ABOUT THIS TASK: Output the line that contains "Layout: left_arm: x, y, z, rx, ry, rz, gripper" together with each line after it, through the final line of the listing below, word for word; omit pictures.

INFORMATION PROVIDED:
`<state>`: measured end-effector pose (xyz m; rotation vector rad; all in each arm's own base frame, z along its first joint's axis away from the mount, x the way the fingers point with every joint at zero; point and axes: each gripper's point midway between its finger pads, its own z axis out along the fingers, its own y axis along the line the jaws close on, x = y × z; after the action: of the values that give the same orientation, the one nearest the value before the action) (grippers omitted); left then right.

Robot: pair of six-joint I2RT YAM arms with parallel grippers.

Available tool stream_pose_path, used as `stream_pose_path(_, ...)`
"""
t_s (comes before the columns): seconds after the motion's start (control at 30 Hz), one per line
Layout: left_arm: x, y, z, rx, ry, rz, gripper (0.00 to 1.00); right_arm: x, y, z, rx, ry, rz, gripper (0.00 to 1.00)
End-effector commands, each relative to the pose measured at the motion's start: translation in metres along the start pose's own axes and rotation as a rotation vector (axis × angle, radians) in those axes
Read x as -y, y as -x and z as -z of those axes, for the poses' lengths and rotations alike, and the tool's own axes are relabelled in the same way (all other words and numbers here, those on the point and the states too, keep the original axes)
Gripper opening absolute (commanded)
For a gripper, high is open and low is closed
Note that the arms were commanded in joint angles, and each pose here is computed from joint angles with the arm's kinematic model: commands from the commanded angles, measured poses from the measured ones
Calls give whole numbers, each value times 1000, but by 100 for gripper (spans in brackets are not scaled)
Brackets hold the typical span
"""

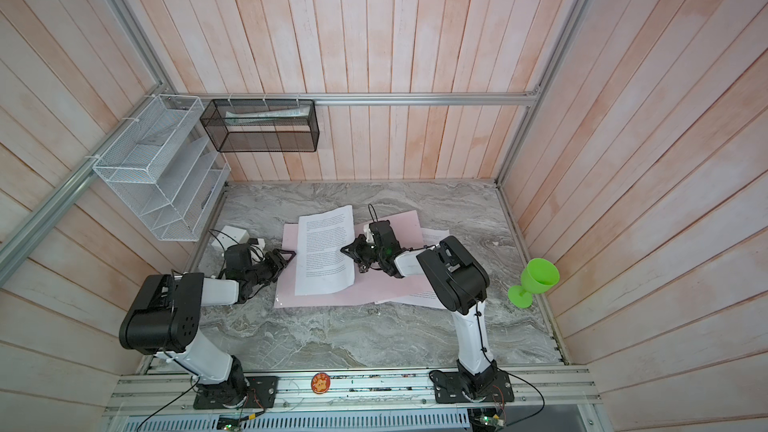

RESULT OF THE EXERCISE:
Layout: left_arm: x, y, z, rx, ry, rz, gripper (0.00 to 1.00); right_arm: x, y, z, rx, ry, rz, gripper (0.00 to 1.00)
End-effector commands, each relative to the pose measured at the motion's start: translation in metres along the start pose's own axes and rotation as a rotation vector (axis × angle, radians) in those axes
Read x as -y, y as -x and z as -z of those axes, for the poses' lengths and rotations alike, and the tool's own axes are relabelled in the same way (all other words and numbers here, those on the point and the states too, keep the original axes)
Gripper opening absolute (commanded)
For a gripper, high is open and low is closed
Note that the arms were commanded in joint angles, and each pose here is computed from joint angles with the arm's kinematic model: commands from the commanded angles, measured poses from the measured ones
Calls give whole numbers, each value times 1000, but by 100 for gripper (spans in brackets are not scaled)
Brackets hold the typical span
"""

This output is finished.